De même, la lutte contre le changement climatique repose sur la capacité des États à coopérer. La souveraineté environnementale devient une nouvelle forme de souveraineté, où chaque État a le devoir d’agir localement tout en rendant compte globalement.
«La fragmentation du multilatéralisme ne doit pas être un prétexte au repli. C’est maintenant que les pays du Sud doivent faire entendre leur voix, notamment sur les ressources naturelles et la souveraineté maritime», insiste la diplomate algérienne Amina Belouali, lors d’une conférence en début d’année.
Face à ces réalités, Maurice doit penser la souveraineté comme un outil stratégique. Il ne suffit plus de proclamer ses droits : il faut les exercer avec intelligence, constance et pragmatisme.
«L’océan Indien devient un théâtre stratégique. Maurice ne doit pas subir les rivalités entre puissances, mais se positionner comme arbitre régional, capable de proposer une architecture de sécurité partagée», estime Dr Annalise Brackman, spécialiste en géopolitique à l’Institut de Vienne.
Cela suppose un renforcement des capacités maritimes, un meilleur contrôle des ZEE, une diplomatie active auprès de l’Union africaine, de la Commission de l’océan Indien et des instances multilatérales. La souveraineté mauricienne ne peut être ni défensive ni symbolique. Elle doit être offensive, inclusive, moderne.
La souveraineté n’est plus l’apanage des grandes puissances. Elle se construit aujourd’hui dans les juridictions internationales, les plateformes climatiques, les accords régionaux. Pour une île comme Maurice, elle reste un combat d’équilibre, entre droit historique et devoir de réinvention.
Exemples internationaux
La tension entre souveraineté formelle et réalités internationales n’est pas propre à Maurice. Le Brexit reste un cas emblématique. En 2016, le Royaume-Uni a choisi de quitter l’Union européenne au nom de la souveraineté nationale. Huit ans plus tard, les défis économiques, les tensions nord-irlandaises et la perte d’influence diplomatique interrogent le coût réel de cette décision. L’Ukraine, depuis 2014, incarne une autre forme de souveraineté bafouée. L’annexion de la Crimée par la Russie, suivie de l’invasion de 2022, a rappelé brutalement que le droit international reste tributaire de la force.

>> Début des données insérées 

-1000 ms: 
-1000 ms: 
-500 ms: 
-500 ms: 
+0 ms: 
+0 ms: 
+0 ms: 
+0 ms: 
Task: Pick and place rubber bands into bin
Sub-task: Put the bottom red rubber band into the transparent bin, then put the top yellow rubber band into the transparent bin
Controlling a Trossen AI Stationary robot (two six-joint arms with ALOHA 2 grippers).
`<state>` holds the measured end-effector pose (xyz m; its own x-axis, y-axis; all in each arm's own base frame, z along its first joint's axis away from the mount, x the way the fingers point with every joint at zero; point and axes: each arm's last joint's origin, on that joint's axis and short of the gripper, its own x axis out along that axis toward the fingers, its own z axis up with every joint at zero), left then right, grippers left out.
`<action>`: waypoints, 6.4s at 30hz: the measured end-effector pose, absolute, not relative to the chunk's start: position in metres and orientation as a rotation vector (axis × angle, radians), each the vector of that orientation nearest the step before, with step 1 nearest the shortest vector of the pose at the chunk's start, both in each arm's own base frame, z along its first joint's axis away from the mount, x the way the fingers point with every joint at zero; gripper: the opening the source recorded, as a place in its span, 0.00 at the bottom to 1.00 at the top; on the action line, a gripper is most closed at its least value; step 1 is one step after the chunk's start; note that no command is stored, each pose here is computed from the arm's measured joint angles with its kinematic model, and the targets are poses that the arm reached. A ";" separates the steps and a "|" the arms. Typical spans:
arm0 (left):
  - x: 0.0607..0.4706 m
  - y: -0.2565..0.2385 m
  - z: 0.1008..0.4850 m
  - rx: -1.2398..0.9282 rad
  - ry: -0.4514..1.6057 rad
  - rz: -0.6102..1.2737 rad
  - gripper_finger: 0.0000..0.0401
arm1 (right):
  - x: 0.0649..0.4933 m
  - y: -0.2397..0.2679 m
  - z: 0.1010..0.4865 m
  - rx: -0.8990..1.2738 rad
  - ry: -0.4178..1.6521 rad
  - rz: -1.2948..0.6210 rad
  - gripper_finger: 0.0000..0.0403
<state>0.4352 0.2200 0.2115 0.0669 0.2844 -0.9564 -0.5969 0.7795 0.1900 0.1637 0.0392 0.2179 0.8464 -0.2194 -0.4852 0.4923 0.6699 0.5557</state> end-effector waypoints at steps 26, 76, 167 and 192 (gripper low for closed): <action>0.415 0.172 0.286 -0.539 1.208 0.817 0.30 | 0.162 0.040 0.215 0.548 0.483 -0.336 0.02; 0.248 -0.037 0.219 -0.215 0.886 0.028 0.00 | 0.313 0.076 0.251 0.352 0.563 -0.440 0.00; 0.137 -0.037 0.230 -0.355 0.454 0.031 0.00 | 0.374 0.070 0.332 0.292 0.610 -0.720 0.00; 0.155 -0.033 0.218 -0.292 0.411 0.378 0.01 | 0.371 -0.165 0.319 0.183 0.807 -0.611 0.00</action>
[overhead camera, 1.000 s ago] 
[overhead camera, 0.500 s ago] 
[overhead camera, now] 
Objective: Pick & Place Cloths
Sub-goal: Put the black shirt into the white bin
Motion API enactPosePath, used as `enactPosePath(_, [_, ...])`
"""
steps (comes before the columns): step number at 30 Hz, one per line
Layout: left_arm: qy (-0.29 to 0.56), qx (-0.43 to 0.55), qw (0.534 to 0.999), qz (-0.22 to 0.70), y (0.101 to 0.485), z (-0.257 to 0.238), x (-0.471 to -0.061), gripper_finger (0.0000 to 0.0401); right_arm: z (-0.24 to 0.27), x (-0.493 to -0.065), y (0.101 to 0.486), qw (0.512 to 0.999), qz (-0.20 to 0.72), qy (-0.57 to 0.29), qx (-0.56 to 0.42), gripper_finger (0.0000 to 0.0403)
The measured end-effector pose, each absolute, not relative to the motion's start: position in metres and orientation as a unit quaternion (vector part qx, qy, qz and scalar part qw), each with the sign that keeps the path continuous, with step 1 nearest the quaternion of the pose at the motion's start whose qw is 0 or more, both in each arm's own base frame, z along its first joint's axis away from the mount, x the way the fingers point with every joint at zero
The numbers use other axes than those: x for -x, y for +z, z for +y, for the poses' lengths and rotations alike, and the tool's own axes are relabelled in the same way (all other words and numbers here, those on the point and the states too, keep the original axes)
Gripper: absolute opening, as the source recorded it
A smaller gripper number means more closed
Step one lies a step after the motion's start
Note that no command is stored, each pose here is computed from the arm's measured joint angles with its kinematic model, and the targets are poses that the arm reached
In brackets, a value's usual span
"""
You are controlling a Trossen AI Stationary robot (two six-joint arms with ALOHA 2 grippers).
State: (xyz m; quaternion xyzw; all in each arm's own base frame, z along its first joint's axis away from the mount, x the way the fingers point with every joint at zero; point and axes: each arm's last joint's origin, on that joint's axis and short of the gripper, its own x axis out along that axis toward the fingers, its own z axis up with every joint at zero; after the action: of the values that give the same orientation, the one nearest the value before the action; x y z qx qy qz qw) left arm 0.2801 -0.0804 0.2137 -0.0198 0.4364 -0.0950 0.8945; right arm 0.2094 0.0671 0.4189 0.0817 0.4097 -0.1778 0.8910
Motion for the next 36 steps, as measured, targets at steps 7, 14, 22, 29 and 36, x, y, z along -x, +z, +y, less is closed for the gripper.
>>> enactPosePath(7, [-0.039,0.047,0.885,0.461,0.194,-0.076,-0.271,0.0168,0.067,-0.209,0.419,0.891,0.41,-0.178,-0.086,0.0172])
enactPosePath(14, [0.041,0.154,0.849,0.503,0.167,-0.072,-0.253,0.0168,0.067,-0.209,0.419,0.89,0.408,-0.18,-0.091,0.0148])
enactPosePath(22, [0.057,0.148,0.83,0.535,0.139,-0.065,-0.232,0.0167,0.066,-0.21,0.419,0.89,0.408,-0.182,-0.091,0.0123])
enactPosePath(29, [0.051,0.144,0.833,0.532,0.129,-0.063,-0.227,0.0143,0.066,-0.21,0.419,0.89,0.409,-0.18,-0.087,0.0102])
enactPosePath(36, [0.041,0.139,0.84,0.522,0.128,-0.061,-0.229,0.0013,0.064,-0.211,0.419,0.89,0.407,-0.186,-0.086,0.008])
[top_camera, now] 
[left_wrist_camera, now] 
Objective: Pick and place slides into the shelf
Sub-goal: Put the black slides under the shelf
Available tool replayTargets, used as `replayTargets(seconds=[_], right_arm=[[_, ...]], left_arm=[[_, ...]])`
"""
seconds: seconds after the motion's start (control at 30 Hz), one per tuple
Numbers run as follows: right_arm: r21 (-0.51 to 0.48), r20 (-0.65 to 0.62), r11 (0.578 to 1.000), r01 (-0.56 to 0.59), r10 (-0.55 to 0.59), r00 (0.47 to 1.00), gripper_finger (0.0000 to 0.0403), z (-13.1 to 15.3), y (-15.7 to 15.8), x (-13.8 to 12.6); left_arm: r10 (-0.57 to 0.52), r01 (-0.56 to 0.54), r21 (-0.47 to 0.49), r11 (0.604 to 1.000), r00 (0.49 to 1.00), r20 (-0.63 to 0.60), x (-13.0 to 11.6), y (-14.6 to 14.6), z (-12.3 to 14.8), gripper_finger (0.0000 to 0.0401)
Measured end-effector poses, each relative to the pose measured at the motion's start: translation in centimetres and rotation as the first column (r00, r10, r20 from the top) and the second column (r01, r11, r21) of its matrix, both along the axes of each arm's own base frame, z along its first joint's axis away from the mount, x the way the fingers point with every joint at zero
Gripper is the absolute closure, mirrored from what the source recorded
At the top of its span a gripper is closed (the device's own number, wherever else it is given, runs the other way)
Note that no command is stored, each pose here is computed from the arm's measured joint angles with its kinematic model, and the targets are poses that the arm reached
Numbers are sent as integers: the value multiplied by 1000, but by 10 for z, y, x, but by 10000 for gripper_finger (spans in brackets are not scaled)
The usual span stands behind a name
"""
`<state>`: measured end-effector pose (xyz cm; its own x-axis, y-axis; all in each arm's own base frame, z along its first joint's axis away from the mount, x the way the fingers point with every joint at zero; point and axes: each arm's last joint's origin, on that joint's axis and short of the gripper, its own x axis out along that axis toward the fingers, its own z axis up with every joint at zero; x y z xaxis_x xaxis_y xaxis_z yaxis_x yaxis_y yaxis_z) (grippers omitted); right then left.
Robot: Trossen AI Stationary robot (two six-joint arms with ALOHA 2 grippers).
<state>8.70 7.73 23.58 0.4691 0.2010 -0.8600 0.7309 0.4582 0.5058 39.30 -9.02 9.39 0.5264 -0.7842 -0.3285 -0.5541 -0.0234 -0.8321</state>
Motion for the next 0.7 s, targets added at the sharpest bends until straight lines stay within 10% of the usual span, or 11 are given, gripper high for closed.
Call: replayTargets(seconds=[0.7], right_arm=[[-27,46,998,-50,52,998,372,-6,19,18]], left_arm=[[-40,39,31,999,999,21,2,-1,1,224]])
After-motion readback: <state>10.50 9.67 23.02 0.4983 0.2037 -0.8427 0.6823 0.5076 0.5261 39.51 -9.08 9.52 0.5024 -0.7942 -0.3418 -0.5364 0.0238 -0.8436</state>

L’affaire des Chagos est emblématique. Elle montre que le droit international est un outil, mais pas une garantie. Seule la constance politique peut faire avancer l’application effective de ces décisions. Taïwan, État de facto non reconnu par la majorité des pays membres de l’ONU, vit sous la menace constante de la Chine. Ici, la souveraineté devient une question de reconnaissance diplomatique, de sécurité régionale et de rivalité stratégique.
Les zones économiques exclusives dans le monde
• États-Unis : plus de 11 millions de km² de ZEE, la plus vaste au monde. • France : près de 10 millions de km², grâce à ses territoires ultramarins. • Australie : environ 8,5 millions de km². • Maurice : environ 3 millions de km2 , si l’on inclut les Chagos.
Enjeux : contrôle des ressources halieutiques, prospection minière, sécurité maritime, conservation environnementale.